▶ Source records
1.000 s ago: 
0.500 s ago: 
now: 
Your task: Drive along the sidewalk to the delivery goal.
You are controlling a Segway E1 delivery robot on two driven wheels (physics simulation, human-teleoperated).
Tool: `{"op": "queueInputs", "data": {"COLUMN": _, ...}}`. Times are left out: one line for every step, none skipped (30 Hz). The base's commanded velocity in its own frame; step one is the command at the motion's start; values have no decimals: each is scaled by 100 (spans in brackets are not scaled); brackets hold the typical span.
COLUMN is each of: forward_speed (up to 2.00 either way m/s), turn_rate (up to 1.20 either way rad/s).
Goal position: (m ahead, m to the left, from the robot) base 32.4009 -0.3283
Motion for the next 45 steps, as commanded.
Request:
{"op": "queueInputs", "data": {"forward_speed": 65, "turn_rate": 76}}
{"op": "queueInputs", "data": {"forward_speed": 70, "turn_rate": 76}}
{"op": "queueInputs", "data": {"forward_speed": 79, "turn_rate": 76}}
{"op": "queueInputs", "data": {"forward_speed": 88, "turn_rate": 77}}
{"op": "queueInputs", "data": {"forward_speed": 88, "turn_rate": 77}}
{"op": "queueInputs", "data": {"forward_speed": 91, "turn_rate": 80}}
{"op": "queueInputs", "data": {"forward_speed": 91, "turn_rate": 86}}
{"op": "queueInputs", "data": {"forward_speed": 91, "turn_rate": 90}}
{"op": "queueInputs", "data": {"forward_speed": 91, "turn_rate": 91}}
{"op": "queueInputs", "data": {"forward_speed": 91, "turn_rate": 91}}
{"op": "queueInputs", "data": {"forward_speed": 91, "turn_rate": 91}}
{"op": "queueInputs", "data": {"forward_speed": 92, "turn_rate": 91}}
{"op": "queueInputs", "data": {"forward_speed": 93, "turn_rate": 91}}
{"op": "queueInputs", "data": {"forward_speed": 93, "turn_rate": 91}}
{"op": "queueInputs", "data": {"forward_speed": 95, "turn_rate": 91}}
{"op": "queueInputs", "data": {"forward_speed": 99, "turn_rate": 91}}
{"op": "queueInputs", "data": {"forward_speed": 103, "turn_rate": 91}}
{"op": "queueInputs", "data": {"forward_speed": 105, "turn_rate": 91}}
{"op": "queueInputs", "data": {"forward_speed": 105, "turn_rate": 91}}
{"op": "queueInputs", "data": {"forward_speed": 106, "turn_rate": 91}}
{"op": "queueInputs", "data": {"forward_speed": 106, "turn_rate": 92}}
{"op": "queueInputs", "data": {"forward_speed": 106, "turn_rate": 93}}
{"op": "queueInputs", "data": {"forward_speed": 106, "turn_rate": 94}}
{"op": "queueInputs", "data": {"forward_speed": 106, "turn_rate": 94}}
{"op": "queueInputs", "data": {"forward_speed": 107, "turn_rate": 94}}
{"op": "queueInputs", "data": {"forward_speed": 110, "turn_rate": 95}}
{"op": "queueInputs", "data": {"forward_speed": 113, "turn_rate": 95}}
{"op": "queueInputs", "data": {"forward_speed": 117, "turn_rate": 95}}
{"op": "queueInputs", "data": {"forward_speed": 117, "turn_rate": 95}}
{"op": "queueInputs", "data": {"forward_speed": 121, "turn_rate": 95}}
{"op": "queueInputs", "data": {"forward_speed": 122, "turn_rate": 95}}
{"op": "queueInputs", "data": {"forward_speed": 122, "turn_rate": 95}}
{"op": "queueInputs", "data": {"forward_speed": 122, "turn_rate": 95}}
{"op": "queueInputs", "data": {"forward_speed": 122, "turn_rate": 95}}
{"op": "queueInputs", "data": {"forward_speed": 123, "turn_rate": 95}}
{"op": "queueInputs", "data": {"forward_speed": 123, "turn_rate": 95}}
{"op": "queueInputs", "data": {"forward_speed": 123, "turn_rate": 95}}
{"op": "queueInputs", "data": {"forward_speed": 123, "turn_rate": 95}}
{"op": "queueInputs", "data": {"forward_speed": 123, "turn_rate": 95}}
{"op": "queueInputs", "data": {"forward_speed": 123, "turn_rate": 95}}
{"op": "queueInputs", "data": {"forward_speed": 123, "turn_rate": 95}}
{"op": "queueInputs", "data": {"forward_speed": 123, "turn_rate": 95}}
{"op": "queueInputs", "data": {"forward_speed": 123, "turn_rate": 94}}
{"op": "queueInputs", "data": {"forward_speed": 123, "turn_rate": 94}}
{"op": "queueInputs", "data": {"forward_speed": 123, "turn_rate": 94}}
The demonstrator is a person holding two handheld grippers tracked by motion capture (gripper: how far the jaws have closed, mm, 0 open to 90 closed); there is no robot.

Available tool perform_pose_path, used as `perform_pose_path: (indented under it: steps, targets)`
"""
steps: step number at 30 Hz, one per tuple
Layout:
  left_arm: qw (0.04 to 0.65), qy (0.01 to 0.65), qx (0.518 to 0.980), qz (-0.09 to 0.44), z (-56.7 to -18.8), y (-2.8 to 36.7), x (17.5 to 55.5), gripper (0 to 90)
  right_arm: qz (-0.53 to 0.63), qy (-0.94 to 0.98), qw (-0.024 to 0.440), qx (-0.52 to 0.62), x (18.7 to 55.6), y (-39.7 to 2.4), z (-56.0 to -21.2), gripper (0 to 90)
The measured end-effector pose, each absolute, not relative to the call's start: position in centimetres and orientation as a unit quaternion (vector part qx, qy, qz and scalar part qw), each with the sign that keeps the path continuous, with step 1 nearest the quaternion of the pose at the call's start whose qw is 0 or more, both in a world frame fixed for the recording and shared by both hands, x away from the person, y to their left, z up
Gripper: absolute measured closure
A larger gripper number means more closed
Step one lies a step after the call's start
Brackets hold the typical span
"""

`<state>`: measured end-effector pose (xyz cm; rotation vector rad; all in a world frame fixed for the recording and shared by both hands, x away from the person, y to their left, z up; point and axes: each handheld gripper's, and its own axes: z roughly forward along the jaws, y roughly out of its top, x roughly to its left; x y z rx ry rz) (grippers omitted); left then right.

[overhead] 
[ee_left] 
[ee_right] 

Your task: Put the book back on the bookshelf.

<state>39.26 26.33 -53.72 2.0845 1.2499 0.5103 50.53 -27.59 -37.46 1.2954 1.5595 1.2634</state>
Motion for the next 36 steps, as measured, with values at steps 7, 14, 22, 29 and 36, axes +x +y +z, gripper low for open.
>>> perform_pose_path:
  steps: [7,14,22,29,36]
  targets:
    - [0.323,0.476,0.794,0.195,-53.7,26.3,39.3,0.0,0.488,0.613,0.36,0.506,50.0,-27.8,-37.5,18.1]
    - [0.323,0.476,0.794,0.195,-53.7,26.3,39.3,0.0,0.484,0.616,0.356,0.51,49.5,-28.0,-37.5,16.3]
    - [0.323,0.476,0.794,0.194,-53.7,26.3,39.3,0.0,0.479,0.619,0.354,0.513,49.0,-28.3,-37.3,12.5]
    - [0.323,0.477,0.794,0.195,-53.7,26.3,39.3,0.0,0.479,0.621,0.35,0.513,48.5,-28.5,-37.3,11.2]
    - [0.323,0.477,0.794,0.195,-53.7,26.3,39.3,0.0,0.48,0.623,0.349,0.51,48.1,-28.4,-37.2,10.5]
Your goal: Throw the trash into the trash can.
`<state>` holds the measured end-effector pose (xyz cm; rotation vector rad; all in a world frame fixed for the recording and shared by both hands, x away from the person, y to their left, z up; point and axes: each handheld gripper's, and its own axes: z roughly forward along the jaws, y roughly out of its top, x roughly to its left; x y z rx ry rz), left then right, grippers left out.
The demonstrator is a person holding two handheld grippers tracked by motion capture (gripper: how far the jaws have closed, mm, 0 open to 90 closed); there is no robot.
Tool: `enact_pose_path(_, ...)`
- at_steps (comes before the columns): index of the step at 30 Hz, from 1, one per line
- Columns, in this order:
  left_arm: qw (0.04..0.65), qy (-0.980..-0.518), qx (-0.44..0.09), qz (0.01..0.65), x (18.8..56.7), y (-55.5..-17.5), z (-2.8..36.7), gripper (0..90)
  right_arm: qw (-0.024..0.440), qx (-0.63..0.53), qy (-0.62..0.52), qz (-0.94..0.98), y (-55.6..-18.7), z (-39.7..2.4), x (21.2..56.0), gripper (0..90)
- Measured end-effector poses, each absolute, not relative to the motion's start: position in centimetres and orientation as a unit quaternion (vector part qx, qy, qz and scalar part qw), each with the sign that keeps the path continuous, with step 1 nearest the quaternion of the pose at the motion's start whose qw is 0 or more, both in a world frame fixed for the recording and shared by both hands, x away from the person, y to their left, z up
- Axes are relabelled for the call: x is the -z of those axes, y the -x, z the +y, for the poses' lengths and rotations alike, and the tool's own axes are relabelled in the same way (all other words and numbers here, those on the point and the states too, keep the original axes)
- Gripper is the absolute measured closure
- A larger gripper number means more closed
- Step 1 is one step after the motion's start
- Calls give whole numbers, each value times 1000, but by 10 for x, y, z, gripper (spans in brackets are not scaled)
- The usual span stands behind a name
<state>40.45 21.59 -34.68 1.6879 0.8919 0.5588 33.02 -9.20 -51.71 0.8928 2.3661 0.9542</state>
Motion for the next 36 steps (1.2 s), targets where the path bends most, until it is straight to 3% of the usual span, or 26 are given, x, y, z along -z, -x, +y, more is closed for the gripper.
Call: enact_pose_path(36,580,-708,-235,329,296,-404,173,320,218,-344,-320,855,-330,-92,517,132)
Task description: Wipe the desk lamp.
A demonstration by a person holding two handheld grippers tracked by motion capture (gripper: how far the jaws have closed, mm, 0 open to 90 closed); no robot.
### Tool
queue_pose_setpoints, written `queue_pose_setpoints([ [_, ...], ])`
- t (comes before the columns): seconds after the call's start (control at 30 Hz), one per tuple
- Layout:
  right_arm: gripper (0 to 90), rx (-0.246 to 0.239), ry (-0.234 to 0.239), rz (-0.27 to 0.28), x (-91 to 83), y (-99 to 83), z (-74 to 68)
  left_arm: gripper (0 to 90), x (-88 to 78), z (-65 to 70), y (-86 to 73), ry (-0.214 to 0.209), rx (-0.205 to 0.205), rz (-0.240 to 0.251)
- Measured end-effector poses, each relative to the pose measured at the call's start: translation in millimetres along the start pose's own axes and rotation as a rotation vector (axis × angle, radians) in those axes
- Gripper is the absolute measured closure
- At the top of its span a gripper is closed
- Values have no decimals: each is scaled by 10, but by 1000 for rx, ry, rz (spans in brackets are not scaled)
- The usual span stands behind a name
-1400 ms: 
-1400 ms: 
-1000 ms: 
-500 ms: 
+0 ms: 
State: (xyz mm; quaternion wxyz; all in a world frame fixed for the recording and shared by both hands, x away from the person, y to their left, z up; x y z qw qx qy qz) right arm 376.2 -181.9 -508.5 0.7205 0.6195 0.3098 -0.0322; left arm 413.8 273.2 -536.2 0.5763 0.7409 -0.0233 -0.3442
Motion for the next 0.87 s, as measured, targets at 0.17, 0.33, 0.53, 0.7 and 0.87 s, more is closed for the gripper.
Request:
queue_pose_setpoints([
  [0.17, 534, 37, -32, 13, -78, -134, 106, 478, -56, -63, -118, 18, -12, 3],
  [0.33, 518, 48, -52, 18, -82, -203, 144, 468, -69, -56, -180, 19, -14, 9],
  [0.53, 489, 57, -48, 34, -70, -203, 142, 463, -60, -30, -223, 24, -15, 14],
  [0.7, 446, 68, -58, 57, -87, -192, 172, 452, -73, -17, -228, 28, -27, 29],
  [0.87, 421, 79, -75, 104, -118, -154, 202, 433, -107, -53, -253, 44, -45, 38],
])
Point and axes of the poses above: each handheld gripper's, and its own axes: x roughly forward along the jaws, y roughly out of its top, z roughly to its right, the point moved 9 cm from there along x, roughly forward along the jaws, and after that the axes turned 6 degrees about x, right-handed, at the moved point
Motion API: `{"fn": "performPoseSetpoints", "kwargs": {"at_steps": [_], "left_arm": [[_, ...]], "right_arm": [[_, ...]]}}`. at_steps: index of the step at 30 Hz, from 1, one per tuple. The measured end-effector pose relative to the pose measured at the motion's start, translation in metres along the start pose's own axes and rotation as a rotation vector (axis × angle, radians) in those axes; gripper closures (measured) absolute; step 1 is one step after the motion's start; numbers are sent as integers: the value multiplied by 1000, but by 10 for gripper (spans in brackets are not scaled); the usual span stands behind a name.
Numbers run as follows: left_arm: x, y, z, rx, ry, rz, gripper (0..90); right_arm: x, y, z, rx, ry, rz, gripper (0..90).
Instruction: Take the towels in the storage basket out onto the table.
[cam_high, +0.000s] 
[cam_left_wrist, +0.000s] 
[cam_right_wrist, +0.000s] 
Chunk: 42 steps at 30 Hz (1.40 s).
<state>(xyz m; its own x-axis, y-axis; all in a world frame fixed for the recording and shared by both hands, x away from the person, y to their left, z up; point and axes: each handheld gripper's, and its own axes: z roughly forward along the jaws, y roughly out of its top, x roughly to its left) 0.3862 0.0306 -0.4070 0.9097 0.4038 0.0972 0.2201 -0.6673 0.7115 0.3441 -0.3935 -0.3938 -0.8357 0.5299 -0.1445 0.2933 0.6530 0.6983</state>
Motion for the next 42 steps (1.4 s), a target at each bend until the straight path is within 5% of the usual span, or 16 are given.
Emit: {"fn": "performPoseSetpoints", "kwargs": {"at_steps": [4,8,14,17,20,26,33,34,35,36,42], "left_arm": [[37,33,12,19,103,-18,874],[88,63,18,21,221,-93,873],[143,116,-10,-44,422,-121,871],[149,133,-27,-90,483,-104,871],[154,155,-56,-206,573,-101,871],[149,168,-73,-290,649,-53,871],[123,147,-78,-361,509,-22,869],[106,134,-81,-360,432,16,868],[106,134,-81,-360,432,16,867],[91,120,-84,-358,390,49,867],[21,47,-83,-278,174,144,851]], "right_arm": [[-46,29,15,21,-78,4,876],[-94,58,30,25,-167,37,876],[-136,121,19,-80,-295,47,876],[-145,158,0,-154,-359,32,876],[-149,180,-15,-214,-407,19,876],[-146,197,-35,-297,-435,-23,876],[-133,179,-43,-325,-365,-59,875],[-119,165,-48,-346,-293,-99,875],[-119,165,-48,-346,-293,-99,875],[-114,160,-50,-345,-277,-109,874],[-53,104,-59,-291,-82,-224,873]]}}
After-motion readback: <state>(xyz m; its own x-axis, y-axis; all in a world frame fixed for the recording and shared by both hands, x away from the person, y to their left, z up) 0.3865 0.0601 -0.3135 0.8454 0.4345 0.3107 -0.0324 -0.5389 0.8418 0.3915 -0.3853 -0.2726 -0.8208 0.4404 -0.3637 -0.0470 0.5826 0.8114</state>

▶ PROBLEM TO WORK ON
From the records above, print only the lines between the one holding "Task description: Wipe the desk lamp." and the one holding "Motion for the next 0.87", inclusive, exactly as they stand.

▶ YOUR SOLUTION
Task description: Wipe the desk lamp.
A demonstration by a person holding two handheld grippers tracked by motion capture (gripper: how far the jaws have closed, mm, 0 open to 90 closed); no robot.
### Tool
queue_pose_setpoints, written `queue_pose_setpoints([ [_, ...], ])`
- t (comes before the columns): seconds after the call's start (control at 30 Hz), one per tuple
- Layout:
  right_arm: gripper (0 to 90), rx (-0.246 to 0.239), ry (-0.234 to 0.239), rz (-0.27 to 0.28), x (-91 to 83), y (-99 to 83), z (-74 to 68)
  left_arm: gripper (0 to 90), x (-88 to 78), z (-65 to 70), y (-86 to 73), ry (-0.214 to 0.209), rx (-0.205 to 0.205), rz (-0.240 to 0.251)
- Measured end-effector poses, each relative to the pose measured at the call's start: translation in millimetres along the start pose's own axes and rotation as a rotation vector (axis × angle, radians) in those axes
- Gripper is the absolute measured closure
- At the top of its span a gripper is closed
- Values have no decimals: each is scaled by 10, but by 1000 for rx, ry, rz (spans in brackets are not scaled)
- The usual span stands behind a name
-1400 ms: 
-1400 ms: 
-1000 ms: 
-500 ms: 
+0 ms: 
State: (xyz mm; quaternion wxyz; all in a world frame fixed for the recording and shared by both hands, x away from the person, y to their left, z up; x y z qw qx qy qz) right arm 376.2 -181.9 -508.5 0.7205 0.6195 0.3098 -0.0322; left arm 413.8 273.2 -536.2 0.5763 0.7409 -0.0233 -0.3442
Motion for the next 0.87 s, as measured, targets at 0.17, 0.33, 0.53, 0.7 and 0.87 s, more is closed for the gripper.

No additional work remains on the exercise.